Una domenica al MUDEC

Per conoscere il mondo, a volte, basta entrare in un museo. Al MUDEC, camminando di sala in sala, si percorre un viaggio nelle culture “altre” attraverso l’arte. Un viaggio immaginario, certo, sulle tracce di quello reale compiuto dal “pittore-esploratore” Paul Gauguin.

Egitto, Perù, Bretagna, Martinica, Polinesia: per visitare la mostra “Gauguin. Racconti dal paradiso”, a cura di Line Clausen e Flemming Friborg (fino al 21 febbraio) prendete per mano i bambini e preparatevi a viaggiare tra culture e luoghi lontani nel tempo e nello spazio. Il mondo di Gauguin è ovunque e da nessuna parte. L’artista ha viaggiato in lungo e in largo alla ricerca di nuovi soggetti. Ha ritratto le campagne francesi, i villaggi bretoni, le spiagge polinesiane, i paesaggi incontaminati e i mari lontani. Ha raccontato il diverso e l’altrove. Ha descritto, con l’uso di colori accesi e attraverso differenti tecniche, le atmosfere, i luoghi e la sua visione del paradiso. In mostra si trovano pitture, ma anche sculture, manufatti e incisioni provenienti da dodici musei, collezioni private internazionali e dalla Ny Carlsberg Glybtotek di Copenhagen che ospita una delle collezioni più complete al mondo di opere di Gauguin. Dallo Statens Museum for Kunst di Copenhagen, dove sono visitabili solo su appuntamento, arrivano le dieci zincografie della Suite Volpini: reinterpretazioni di quadri o temi ispirati ai suoi soggiorni in Bretagna, Martinica e Arles che possono essere considerati un manifesto delle sue idee artistiche fondamentali e la dimostrazione che l’arte dipende solo in minima parte dal luogo in cui l’artista si trova fisicamente. È stato il ricordo a guidare la mano di Gauguin e dovrà essere la fantasia ad animare i vostri racconti di viaggi in paesi incantati per accompagnare la descrizione delle opere in mostra.

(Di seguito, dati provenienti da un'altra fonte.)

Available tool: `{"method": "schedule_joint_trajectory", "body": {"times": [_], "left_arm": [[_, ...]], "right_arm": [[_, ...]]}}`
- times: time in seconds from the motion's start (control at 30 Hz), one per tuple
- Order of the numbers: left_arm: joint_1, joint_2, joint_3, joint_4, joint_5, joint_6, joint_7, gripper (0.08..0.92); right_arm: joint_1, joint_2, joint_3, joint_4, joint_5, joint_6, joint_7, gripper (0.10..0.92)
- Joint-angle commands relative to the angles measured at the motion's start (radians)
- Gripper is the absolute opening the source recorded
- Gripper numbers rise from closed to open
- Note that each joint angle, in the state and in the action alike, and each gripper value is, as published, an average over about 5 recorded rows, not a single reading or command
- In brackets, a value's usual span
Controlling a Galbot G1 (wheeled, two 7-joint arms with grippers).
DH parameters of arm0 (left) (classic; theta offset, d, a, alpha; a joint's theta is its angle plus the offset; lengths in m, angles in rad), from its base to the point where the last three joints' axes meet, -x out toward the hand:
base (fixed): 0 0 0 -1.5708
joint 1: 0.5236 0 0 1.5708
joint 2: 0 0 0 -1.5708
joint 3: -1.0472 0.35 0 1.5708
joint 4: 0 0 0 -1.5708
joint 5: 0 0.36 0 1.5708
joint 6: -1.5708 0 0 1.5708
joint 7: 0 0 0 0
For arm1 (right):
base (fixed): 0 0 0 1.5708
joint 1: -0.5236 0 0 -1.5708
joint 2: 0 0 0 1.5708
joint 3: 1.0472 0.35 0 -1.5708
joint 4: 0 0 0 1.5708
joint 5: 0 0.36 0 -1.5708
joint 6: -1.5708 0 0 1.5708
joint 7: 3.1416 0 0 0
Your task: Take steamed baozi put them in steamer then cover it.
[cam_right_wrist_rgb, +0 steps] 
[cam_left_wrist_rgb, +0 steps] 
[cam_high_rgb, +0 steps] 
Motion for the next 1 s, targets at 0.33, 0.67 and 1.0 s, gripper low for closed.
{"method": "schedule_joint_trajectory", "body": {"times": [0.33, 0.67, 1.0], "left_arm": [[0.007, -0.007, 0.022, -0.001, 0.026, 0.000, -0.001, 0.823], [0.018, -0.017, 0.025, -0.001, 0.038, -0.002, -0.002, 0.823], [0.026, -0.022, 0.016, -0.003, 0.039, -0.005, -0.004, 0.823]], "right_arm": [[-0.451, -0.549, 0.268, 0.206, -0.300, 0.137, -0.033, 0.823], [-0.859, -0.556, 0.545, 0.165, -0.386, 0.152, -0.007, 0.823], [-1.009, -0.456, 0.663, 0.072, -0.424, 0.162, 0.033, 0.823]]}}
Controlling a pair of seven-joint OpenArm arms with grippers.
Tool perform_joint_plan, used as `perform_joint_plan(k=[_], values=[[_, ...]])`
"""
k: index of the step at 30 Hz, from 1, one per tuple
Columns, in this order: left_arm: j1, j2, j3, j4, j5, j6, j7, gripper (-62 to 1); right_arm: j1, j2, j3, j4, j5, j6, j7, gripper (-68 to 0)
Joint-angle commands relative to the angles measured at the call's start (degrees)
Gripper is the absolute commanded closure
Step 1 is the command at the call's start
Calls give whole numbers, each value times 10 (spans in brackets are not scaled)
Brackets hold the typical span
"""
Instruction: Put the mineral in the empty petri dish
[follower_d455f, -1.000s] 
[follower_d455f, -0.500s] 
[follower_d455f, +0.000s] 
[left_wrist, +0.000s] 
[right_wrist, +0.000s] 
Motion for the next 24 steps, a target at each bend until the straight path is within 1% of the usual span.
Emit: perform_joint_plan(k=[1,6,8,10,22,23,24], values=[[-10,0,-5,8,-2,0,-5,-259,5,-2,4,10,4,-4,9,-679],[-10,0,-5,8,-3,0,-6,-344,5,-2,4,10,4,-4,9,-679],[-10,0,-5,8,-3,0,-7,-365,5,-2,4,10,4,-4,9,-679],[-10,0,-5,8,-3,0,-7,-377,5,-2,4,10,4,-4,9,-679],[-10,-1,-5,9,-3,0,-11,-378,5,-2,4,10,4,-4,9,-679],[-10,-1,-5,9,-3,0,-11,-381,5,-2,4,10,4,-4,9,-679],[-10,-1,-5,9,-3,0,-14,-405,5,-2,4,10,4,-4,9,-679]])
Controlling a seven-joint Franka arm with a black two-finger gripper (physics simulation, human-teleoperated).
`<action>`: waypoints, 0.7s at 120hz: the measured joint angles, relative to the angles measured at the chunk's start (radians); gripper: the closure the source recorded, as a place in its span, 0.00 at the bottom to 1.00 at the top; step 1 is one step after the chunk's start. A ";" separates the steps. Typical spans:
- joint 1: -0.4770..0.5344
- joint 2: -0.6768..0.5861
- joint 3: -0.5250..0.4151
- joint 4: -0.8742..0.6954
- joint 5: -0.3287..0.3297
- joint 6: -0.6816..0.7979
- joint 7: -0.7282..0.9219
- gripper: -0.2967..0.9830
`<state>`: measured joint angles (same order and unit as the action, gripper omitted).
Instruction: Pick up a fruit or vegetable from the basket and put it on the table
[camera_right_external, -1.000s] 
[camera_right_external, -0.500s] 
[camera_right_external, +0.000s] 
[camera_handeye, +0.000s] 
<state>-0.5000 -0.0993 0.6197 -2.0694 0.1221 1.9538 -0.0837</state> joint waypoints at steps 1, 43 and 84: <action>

E se la voglia di viaggiare e la curiosità nei confronti del mondo prendono il sopravvento, fermatevi ancora qui per esplorare il MUDEC Junior e intraprendere un percorso di scoperta e conoscenza della cultura del Marocco grazie alla mostra-laboratorio, aperta alle famiglie il sabato e la domenica, “Mosaico Marocco. Le mille identità di un popolo”. Preparatevi a entrare con i vostri bambini in un “riad”, la tipica abitazione marocchina, guidati da animatori originari del Paese, per giocare con le lettere dell’alfabeto arabo, imparare l’arte della composizione del mosaico e partecipare alla preparazione del tradizionale tè alla menta. La regola è “imparare facendo”, come insegna l’esperienza del Tropenmuseum Junior di Amsterdam, ripresa dal MUDEC Junior. L’obiettivo è creare interesse e curiosità, tolleranza e rispetto per la diversità. Più che una visita, quindi, un’immersione totale in un’altra cultura, per familiarizzare con le tradizioni, la cultura e la vita in Marocco. Nell’officina delle lettere si scoprono il segno e la grafia dentro un immaginario studio di un giovane artista calligrafo marocchino, ricco di manoscritti illustrati, mappamondi e vecchie cartine geografiche. Da “Ricami di luce” si entra in un negozio con tessuti, babbucce, telai e lampade che riflettono motivi luminosi sulle pareti, per cimentarsi nella composizione del mosaico zellij e indossare abiti e accessori in un coinvolgente gioco di ruolo. Nella sala degli ospiti, infine, si viene accolti in una casa per conoscere la proverbiale ospitalità marocchina, sentire i racconti di nuove storie, ascoltare i ritmi della musica e imparare i rituali della cerimonia del tè per allestire una festa.